WARREN GATLAND will complete a full sweep of Lions tours when he takes charge of the 2021 expedition to South Africa. Although no contract has been signed, terms have been agreed by both parties, meaning the New Zealander will become only the second coach ever to lead the squad on three consecutive tours, following in the footsteps of Ian McGeechan between 1989 and 1997.
McGeechan also took charge of the 2009 tour to South Africa, when Gatland was one of his assistants.
On Gatland’s previous tours as head coach, he oversaw a 2-1 series win over Australia in 2013 and a 1-1 series draw (the final Test was tied 15-15) with New Zealand in 2017.

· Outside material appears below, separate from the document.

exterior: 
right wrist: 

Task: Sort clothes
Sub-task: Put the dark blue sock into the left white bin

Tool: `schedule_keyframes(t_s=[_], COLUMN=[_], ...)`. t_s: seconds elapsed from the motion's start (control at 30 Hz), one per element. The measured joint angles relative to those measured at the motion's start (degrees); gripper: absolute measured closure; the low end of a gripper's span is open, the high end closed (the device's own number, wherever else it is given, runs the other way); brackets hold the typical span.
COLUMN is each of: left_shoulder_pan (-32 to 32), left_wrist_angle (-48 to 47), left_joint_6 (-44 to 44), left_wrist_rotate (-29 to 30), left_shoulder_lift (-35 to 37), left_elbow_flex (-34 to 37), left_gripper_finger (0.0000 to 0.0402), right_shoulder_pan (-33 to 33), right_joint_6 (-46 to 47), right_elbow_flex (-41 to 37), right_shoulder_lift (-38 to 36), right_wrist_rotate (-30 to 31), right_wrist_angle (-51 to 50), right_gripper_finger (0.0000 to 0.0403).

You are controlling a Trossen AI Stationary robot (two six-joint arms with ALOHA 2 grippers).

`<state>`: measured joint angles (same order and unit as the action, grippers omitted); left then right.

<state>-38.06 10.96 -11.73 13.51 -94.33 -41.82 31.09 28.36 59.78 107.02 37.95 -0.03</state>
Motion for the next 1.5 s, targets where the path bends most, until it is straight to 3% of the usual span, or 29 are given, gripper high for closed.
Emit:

He is stepping down as Wales head coach after this year’s World Cup in Japan, having led the Principality to three Grand Slams since his appointment in December 2007. He has been loosely linked with succeeding Eddie Jones in the England hot-seat, and this appointment dovetails nicely with that.

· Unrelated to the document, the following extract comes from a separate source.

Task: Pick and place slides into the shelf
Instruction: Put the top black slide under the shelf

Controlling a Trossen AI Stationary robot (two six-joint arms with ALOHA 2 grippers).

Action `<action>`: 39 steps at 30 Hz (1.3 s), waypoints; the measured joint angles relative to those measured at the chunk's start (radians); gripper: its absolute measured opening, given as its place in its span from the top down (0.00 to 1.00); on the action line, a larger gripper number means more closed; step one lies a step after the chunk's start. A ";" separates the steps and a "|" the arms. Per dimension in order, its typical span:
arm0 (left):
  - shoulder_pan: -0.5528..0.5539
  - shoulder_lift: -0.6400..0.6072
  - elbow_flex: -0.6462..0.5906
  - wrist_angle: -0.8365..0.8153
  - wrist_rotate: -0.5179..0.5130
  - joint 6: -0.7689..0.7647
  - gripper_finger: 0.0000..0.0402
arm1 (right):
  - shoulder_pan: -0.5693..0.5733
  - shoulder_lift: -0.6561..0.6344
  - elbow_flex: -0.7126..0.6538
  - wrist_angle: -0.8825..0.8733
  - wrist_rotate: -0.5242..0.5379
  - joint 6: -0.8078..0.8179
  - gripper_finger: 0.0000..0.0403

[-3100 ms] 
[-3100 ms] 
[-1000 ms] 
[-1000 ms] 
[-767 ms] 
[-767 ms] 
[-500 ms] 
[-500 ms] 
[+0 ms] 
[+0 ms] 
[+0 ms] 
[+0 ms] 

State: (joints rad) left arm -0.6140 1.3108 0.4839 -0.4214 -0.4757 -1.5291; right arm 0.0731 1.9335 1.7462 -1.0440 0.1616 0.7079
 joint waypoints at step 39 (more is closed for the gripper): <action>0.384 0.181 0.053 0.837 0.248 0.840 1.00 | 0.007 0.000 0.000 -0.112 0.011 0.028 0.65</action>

Gatland’s start date with the Lions has yet to be confirmed, but given he will be a free agent after the World Cup, that is not considered to be a problem.

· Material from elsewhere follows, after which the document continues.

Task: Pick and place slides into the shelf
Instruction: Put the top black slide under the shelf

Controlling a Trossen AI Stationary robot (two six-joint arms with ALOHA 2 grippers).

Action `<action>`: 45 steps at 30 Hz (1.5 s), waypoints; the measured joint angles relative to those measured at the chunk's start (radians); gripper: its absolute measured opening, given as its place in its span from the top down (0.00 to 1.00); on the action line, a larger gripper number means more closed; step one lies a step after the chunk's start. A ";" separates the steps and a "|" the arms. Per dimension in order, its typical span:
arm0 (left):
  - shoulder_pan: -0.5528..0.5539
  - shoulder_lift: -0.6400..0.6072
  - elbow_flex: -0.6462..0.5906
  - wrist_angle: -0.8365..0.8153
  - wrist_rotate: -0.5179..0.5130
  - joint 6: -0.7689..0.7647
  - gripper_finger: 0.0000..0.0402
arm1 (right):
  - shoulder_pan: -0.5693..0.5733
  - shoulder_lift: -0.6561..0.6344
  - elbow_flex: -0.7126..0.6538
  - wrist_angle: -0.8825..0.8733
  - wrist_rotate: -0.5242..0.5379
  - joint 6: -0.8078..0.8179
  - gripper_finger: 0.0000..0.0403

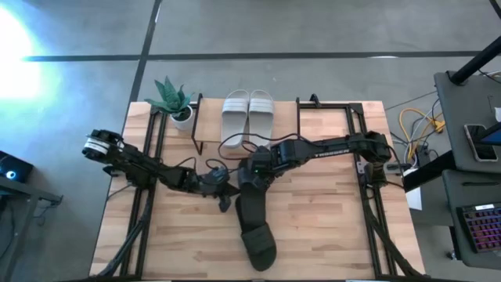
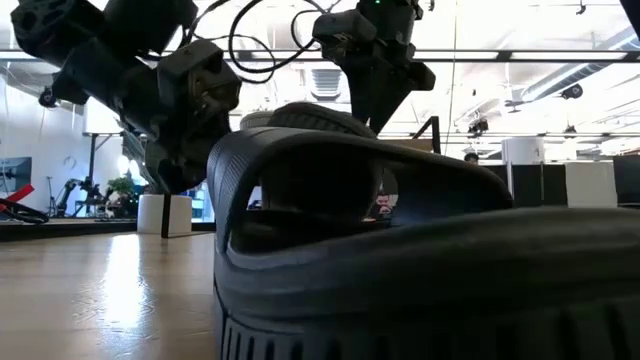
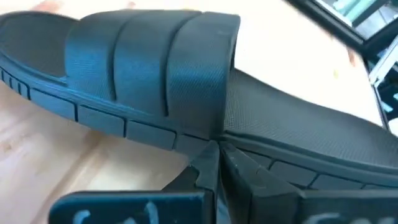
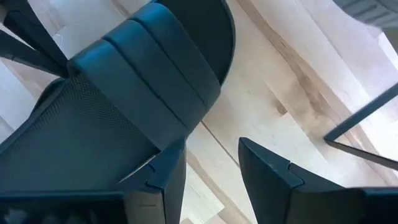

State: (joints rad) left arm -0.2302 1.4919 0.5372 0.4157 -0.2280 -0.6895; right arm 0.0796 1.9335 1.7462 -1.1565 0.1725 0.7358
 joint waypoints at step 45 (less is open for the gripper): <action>0.001 -0.136 -0.090 -0.091 0.261 0.068 1.00 | 0.136 0.000 -0.095 0.108 -0.378 0.028 0.66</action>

He was appointed less than a year before the Lions’ 2017 tour of New Zealand, after the schedule had been decided. His early appointment this time will give him a chance to be involved in the advance detail and planning, which is an increasingly complex and contentious process given the demands of modern professional rugby.
While Gatland’s experience makes him the obvious choice for the role, his appointment will not be universally welcomed, especially north of the border where there is a widely held perception that he does not rate Scottish players.
After he named just two Scots – Stuart Hogg and Tommy Seymour – in his initial squad for the 2017 tour, former Scotland captain and two-times Lions tourist Ian McLauchlan voiced his frustration.
“Gatland doesn’t exactly have a good track record in liking people from Scotland,” said McLauchlan. “He doesn’t come here, does he? And he doesn’t know the names of Scottish players – when he was asked on television whether there were any Scots in the running he said ‘there’s Hogg and the new boy at centre, and one of the wingers looked quite good’. He couldn’t name them. He only knows Stuart Hogg.”
Jim Telfer, who both played and coached Scotland and the Lions, was similarly unimpressed. “I don’t think having just two on the tour is justified. It should have been more,” he said. “Players like Finn Russell and Hamish Watson have every right to be disappointed. They have played well enough to be taken.”
There was only three Scots – Hogg, Sean Maitland and Richie Gray – in the initial squad for the 2013 tour, which has been about par for the course during the last few decades. Only Nathan Hines and Euan Murray made the initial squad in 2009, with Ross Ford being called up before the tour began. Gordon Bulloch, Simon Taylor and Chris Cusiter made the initial squad in 2005. Tom Smith, Scott Murray and Taylor made the first cut in 2001.
The 2017 trip was not a particularly happy tour for Gatland, and stung by criticism from the New Zealand media and Irish flanker Sean O’Brien, Gatland declared he was “done” with the Lions after a tour he “hated”. However, time is clearly a great healer.